20.吃り易い話し方のパターン


20.吃り易い話し方のパターン

 例会練習では、日常生活と同じような話し方や吃り方をしてはいけません。
吃音者は、以下のような話し方の癖や吃音時の反応パターンといった、共通の
傾向を持っており、これが練習効果を阻害します。例会では、日常生活で何十
年と繰り返してきた同じパターンで話してはいけません。

 先ず、吃音者は自分が話す場面になると、直ぐ瞬間的に話そうとします。挨
拶するために前に立った瞬間、一呼吸置いたり、聴衆を見回したり、気持ちを
落ち着けたりする事なく、いきなり話し始めます。吃音の条件反応は、条件刺
激と発語意思が揃った瞬間に、千分の数秒単位のパルス状の電気信号として起
こります。この電気信号はしばらくすると弱くなりますが、吃音反応が始まっ
た瞬間に話そうとするため、神経細胞の興奮が最も強い瞬間に話す事になりま
す。
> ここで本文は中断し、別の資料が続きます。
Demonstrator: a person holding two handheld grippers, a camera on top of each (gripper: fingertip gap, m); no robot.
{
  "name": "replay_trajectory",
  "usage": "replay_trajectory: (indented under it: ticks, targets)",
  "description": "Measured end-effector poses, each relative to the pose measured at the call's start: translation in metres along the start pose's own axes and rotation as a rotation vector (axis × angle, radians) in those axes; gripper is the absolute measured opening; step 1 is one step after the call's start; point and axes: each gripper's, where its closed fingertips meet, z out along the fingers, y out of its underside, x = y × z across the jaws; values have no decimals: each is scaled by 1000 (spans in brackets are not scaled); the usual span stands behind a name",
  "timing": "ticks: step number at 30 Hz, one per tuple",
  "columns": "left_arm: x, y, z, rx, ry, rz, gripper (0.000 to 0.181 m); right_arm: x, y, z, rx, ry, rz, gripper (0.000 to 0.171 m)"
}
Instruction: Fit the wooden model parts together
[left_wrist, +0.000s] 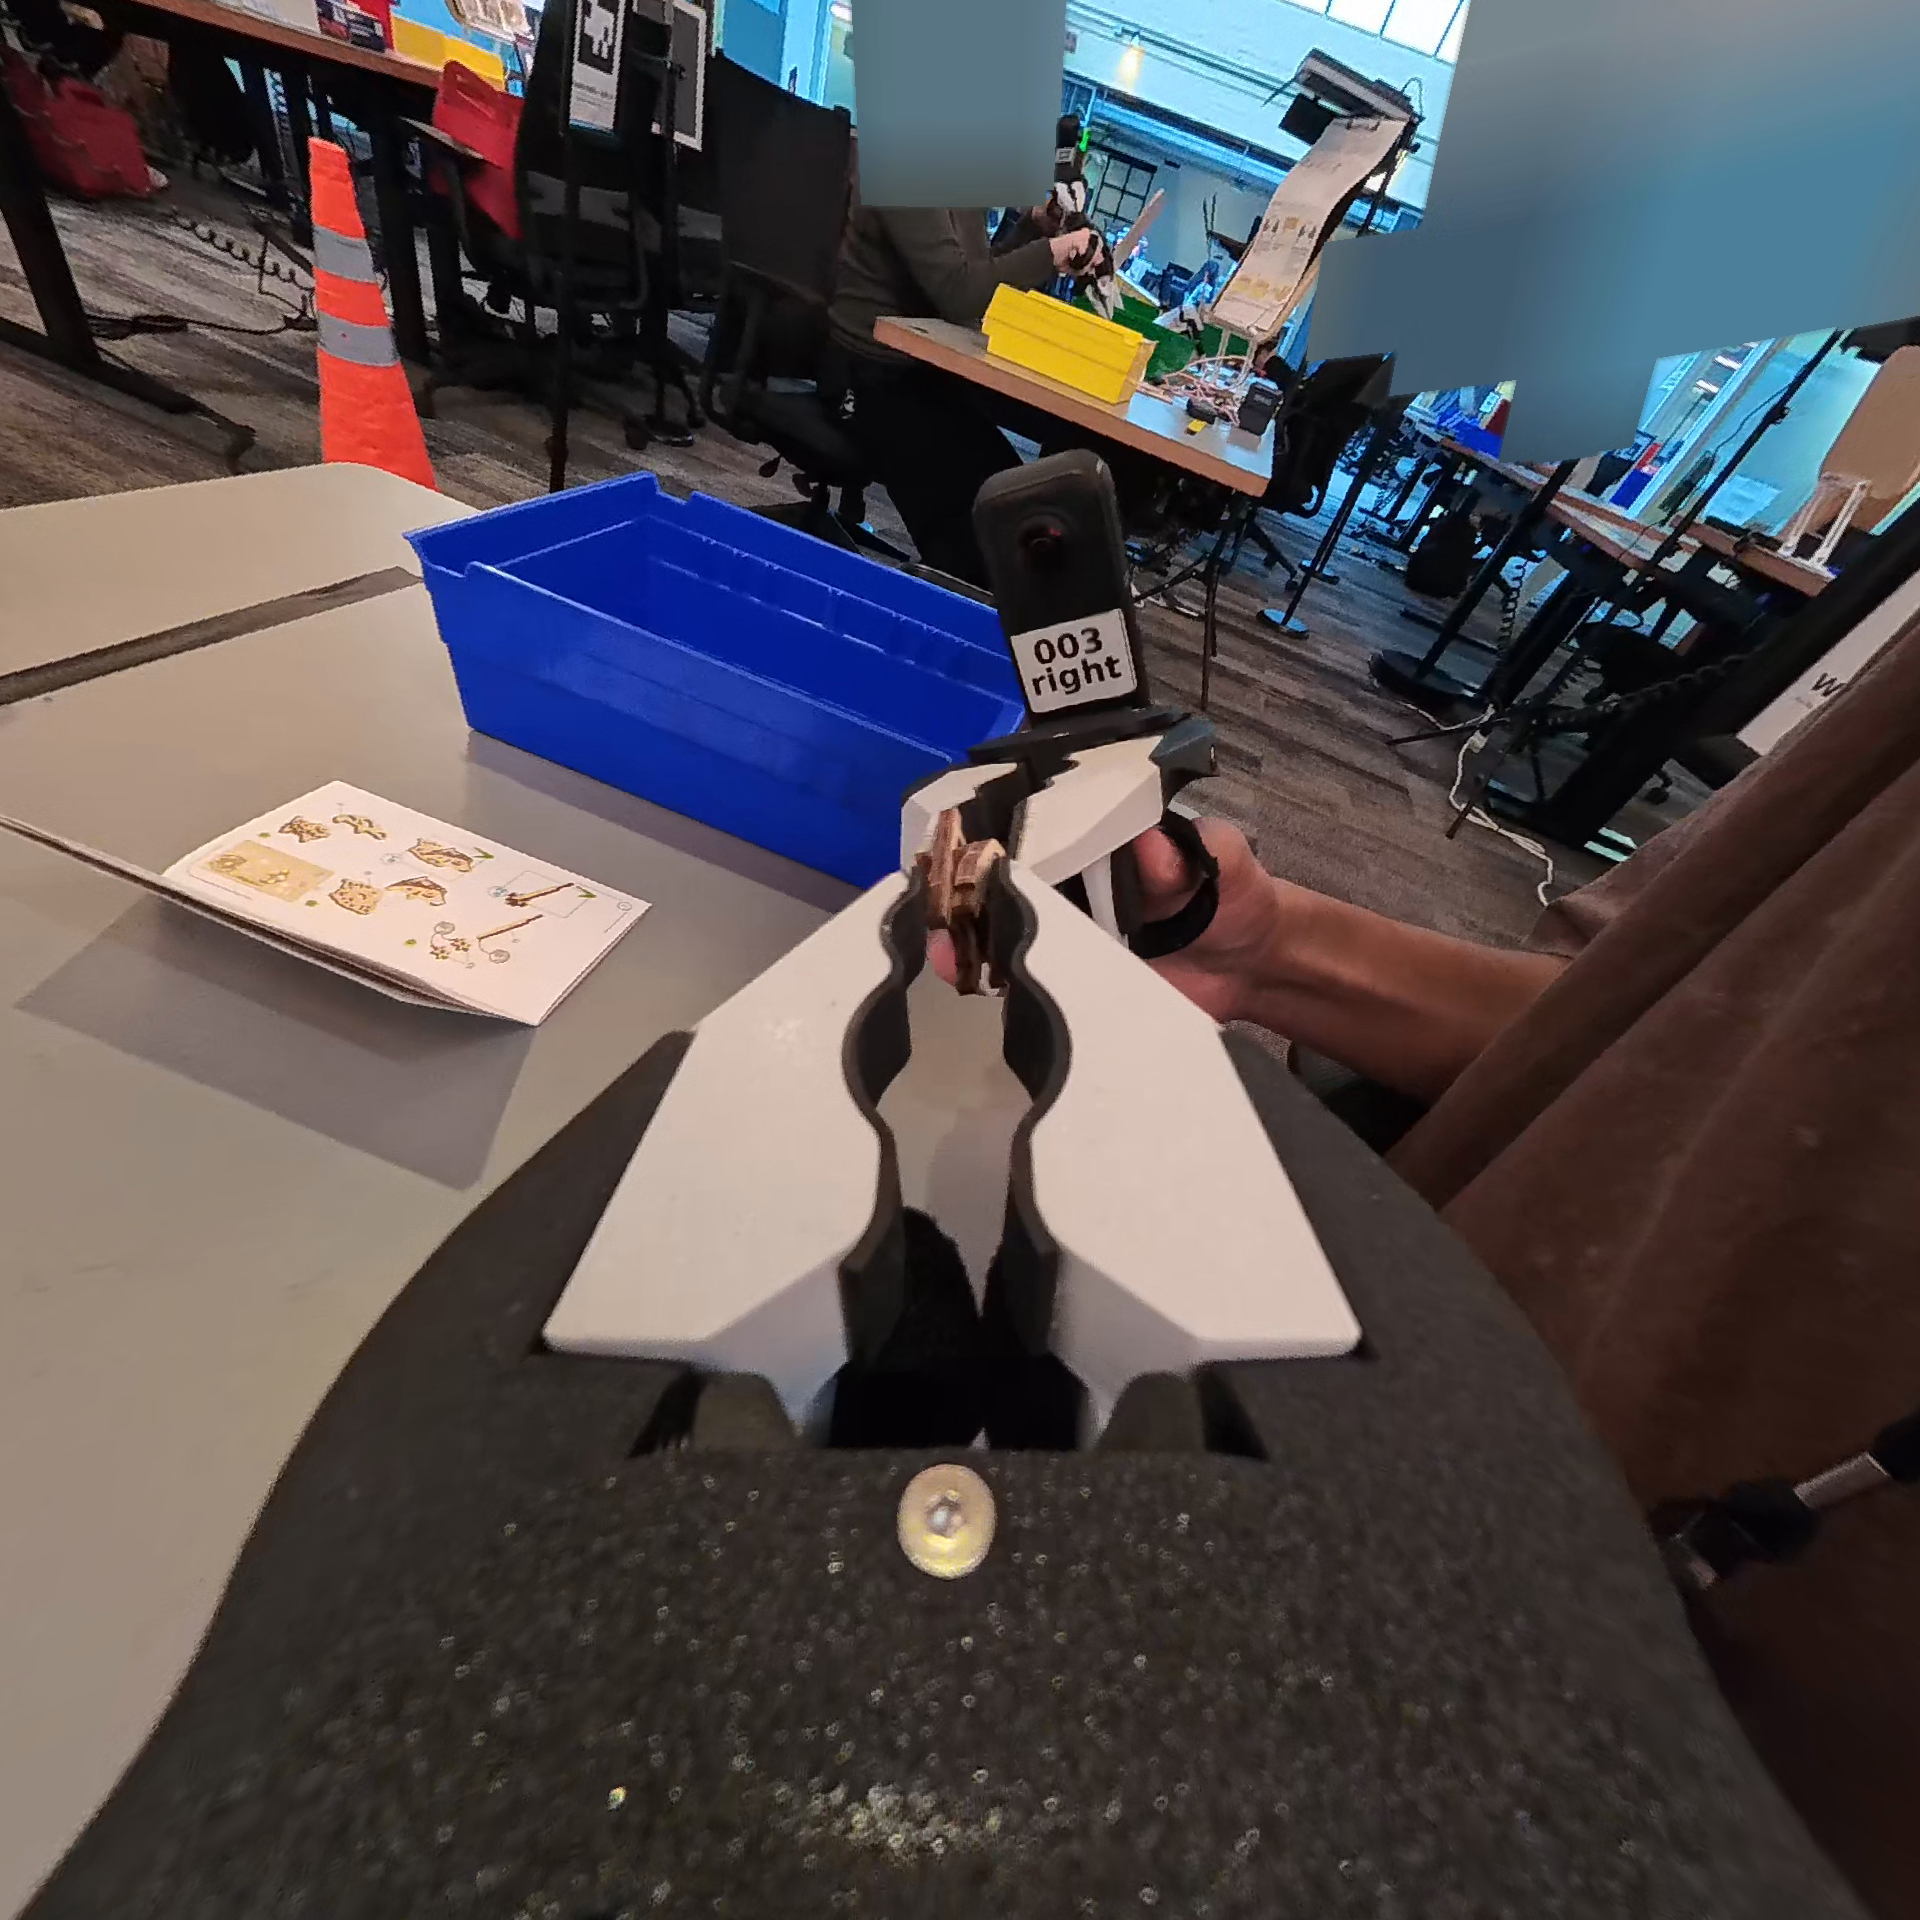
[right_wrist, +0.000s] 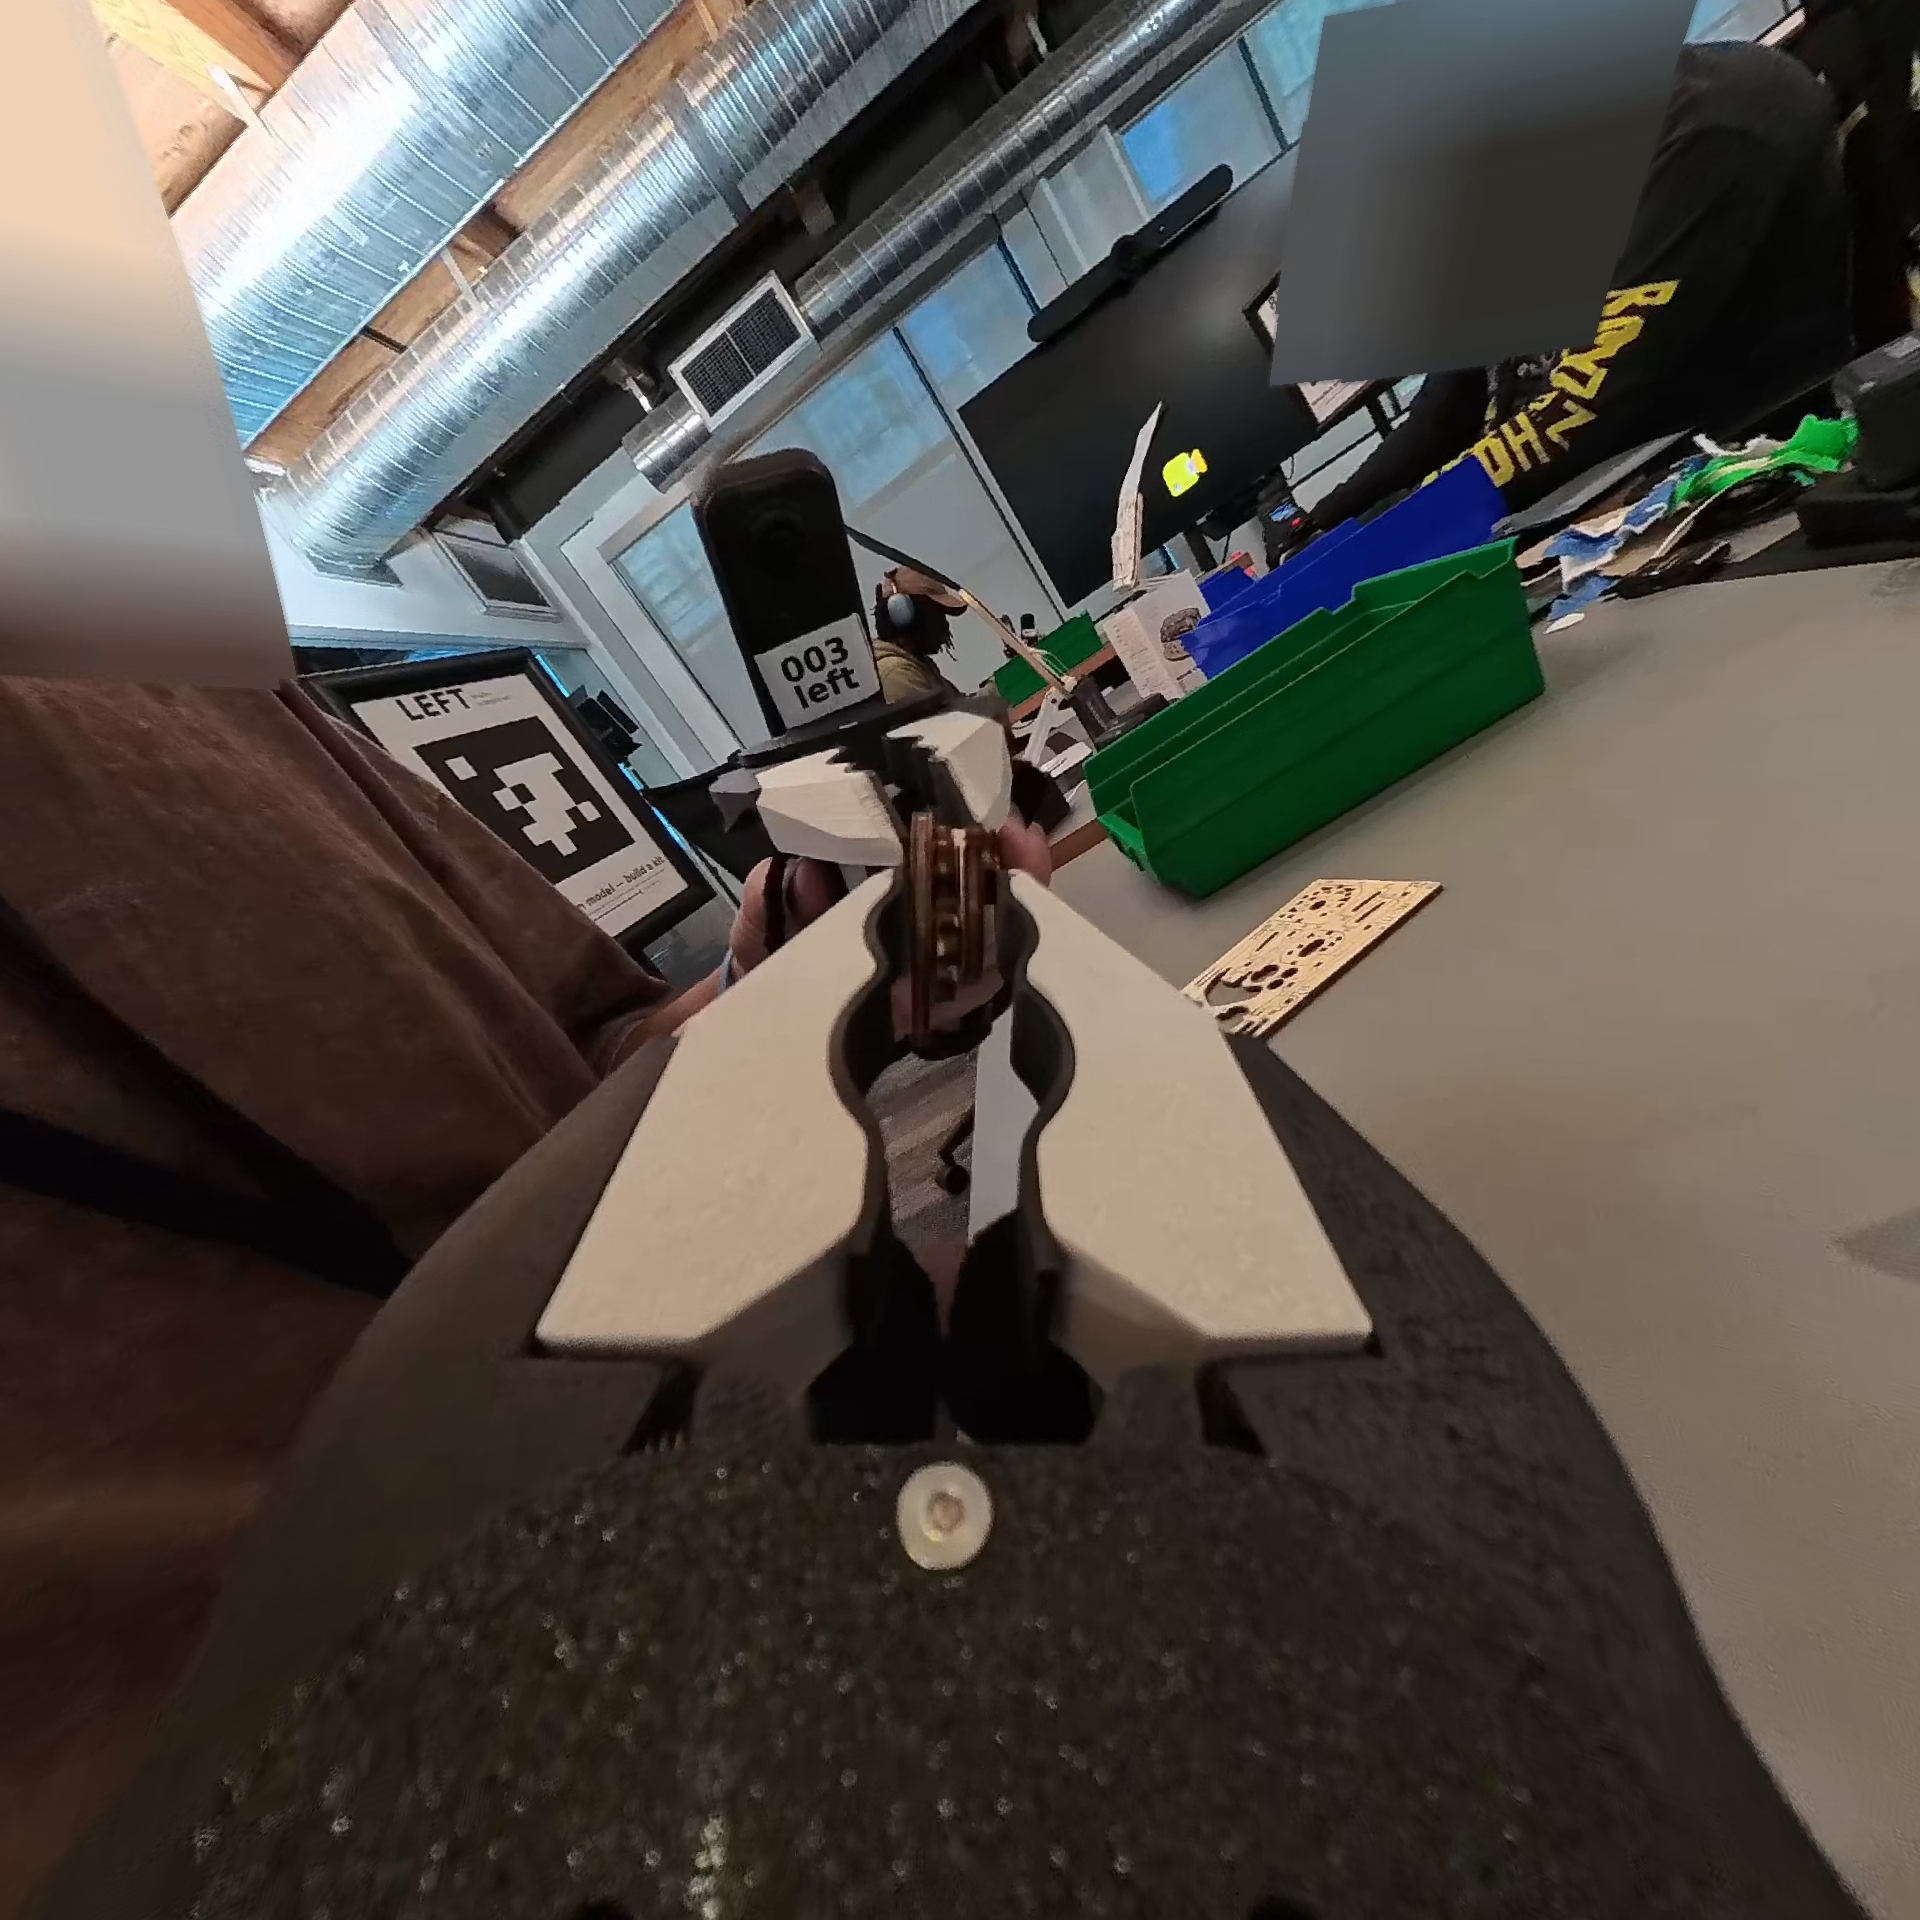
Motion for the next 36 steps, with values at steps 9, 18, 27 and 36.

結果として、一番吃り易い状況で話していることになります。
 
 また、吃音者は流暢性への欲求が強く、自分が理想とする流暢な話し方で最
初から話そうとします。そして、吃る前に一気に話してしまいたいという意識
も働き、自然と早口になってしまいます。結果として、吃り易い速度で話し、
吃りが目立つような話し方になっています。

 吃音者は、日常生活では吃音を避け、例え吃っても、それを隠そうとします。
語句の言い換え、手足による随伴運動、エーとかアーといった無意味音、息を
吸い込みながらの発声等、様々な不自然なテクニックを使って、話す事を最優
先します。そのため、吃音症状を隠しながら何とか話していても、不自然な発
声動作や悪い癖が条件付けられ、吃音の症状を複雑化させています。

 そして、吃音者は例え吃っても、話すのをなかなか止めようとしません。最
後まで話そうともがきます。症状の重い吃音者ほどこの傾向が強く、難発状態
のままで手や首を振ったり、口を震わせたりして無理に話そうと悪戦苦闘しま
す。この反応は、最後まで話そうと努力しているというより、吃音の条件反応
で制御不能に陥っているとも考えられます。吃音の発作が始まると、自ら解除
するのが難しくなり、酷く吃る事で吃音がより重くなってしまいます。

 以上のような傾向は、日常生活の本番の状態で話す場合、ある程度仕方ない
事情もありますが、このような話し方で練習しても吃音の改善はできません。
例会での練習では、日常生活で長年行ってきた話し方の悪い癖やパターン、無
意識の動作を止めて、改善効果が上がる練習をしなければなりません。